TASK BRIEF
Type every record exactly as it appears.

RECORDS FOR THIS EXERCISE
----------
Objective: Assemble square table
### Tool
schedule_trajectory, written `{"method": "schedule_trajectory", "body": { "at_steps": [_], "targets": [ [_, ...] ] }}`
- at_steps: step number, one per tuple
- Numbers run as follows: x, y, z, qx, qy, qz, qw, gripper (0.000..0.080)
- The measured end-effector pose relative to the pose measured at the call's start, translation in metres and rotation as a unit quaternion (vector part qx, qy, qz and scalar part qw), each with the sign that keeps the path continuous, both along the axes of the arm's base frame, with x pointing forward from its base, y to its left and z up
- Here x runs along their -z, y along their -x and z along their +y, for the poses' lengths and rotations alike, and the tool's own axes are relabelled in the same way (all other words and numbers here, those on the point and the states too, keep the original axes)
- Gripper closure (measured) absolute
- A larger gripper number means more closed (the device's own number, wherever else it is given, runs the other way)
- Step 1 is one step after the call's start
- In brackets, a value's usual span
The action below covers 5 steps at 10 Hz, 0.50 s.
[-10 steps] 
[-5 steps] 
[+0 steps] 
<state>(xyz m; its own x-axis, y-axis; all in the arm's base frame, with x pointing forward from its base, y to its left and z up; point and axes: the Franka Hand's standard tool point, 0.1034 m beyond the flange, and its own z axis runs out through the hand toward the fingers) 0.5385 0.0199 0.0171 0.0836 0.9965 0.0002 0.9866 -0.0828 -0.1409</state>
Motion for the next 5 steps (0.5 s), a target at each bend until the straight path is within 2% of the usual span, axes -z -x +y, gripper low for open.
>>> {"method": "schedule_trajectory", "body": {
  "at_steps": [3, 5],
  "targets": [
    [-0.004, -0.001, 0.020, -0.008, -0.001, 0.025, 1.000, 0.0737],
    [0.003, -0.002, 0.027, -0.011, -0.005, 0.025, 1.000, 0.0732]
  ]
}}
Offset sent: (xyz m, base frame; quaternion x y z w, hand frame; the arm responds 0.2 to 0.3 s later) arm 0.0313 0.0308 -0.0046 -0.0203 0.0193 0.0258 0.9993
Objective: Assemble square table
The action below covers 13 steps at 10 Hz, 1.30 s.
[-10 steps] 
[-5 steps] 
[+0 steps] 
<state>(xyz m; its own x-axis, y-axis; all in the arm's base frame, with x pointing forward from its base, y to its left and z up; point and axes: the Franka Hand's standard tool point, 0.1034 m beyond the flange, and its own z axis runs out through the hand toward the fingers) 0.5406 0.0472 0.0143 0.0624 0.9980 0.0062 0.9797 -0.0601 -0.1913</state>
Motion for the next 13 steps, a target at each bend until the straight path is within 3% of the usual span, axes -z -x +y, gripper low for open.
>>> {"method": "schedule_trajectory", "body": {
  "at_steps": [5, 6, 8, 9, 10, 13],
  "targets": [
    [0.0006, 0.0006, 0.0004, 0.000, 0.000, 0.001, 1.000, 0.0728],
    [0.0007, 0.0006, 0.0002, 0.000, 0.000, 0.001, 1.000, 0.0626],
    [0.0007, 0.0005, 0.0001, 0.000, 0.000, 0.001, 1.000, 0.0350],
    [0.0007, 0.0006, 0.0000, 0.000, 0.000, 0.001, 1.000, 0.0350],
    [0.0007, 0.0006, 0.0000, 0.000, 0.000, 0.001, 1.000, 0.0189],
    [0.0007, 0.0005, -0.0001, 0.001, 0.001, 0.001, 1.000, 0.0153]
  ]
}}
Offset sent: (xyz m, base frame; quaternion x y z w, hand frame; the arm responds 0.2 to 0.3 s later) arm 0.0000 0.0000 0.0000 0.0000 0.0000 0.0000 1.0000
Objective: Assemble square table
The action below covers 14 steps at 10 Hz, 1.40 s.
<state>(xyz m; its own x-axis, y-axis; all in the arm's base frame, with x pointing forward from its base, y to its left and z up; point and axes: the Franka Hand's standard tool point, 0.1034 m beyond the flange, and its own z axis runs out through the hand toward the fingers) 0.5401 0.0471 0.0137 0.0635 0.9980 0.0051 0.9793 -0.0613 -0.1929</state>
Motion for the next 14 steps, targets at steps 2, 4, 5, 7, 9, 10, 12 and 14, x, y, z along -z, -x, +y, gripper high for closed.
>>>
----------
RESULT FOR THIS TASK
Objective: Assemble square table
### Tool
schedule_trajectory, written `{"method": "schedule_trajectory", "body": { "at_steps": [_], "targets": [ [_, ...] ] }}`
- at_steps: step number, one per tuple
- Numbers run as follows: x, y, z, qx, qy, qz, qw, gripper (0.000..0.080)
- The measured end-effector pose relative to the pose measured at the call's start, translation in metres and rotation as a unit quaternion (vector part qx, qy, qz and scalar part qw), each with the sign that keeps the path continuous, both along the axes of the arm's base frame, with x pointing forward from its base, y to its left and z up
- Here x runs along their -z, y along their -x and z along their +y, for the poses' lengths and rotations alike, and the tool's own axes are relabelled in the same way (all other words and numbers here, those on the point and the states too, keep the original axes)
- Gripper closure (measured) absolute
- A larger gripper number means more closed (the device's own number, wherever else it is given, runs the other way)
- Step 1 is one step after the call's start
- In brackets, a value's usual span
The action below covers 5 steps at 10 Hz, 0.50 s.
[-10 steps] 
[-5 steps] 
[+0 steps] 
<state>(xyz m; its own x-axis, y-axis; all in the arm's base frame, with x pointing forward from its base, y to its left and z up; point and axes: the Franka Hand's standard tool point, 0.1034 m beyond the flange, and its own z axis runs out through the hand toward the fingers) 0.5385 0.0199 0.0171 0.0836 0.9965 0.0002 0.9866 -0.0828 -0.1409</state>
Motion for the next 5 steps (0.5 s), a target at each bend until the straight path is within 2% of the usual span, axes -z -x +y, gripper low for open.
>>> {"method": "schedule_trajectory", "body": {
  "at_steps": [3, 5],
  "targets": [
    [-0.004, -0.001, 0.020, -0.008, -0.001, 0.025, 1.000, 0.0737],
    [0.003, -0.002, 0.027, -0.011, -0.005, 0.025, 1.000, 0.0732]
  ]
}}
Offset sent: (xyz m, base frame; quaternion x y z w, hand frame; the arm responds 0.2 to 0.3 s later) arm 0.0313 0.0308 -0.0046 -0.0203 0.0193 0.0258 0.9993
Objective: Assemble square table
The action below covers 13 steps at 10 Hz, 1.30 s.
[-10 steps] 
[-5 steps] 
[+0 steps] 
<state>(xyz m; its own x-axis, y-axis; all in the arm's base frame, with x pointing forward from its base, y to its left and z up; point and axes: the Franka Hand's standard tool point, 0.1034 m beyond the flange, and its own z axis runs out through the hand toward the fingers) 0.5406 0.0472 0.0143 0.0624 0.9980 0.0062 0.9797 -0.0601 -0.1913</state>
Motion for the next 13 steps, a target at each bend until the straight path is within 3% of the usual span, axes -z -x +y, gripper low for open.
>>> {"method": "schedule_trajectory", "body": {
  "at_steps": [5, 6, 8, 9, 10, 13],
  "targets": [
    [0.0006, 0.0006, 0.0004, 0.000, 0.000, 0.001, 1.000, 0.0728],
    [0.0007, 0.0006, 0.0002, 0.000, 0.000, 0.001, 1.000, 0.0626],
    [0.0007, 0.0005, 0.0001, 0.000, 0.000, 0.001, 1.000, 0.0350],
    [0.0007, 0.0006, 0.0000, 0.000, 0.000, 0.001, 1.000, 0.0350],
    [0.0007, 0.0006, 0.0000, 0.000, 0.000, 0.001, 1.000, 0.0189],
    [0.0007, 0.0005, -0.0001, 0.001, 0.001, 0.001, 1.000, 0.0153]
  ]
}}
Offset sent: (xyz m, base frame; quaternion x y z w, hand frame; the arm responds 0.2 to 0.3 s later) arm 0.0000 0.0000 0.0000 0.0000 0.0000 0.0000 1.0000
Objective: Assemble square table
The action below covers 14 steps at 10 Hz, 1.40 s.
<state>(xyz m; its own x-axis, y-axis; all in the arm's base frame, with x pointing forward from its base, y to its left and z up; point and axes: the Franka Hand's standard tool point, 0.1034 m beyond the flange, and its own z axis runs out through the hand toward the fingers) 0.5401 0.0471 0.0137 0.0635 0.9980 0.0051 0.9793 -0.0613 -0.1929</state>
Motion for the next 14 steps, targets at steps 2, 4, 5, 7, 9, 10, 12 and 14, x, y, z along -z, -x, +y, gripper high for closed.
>>>

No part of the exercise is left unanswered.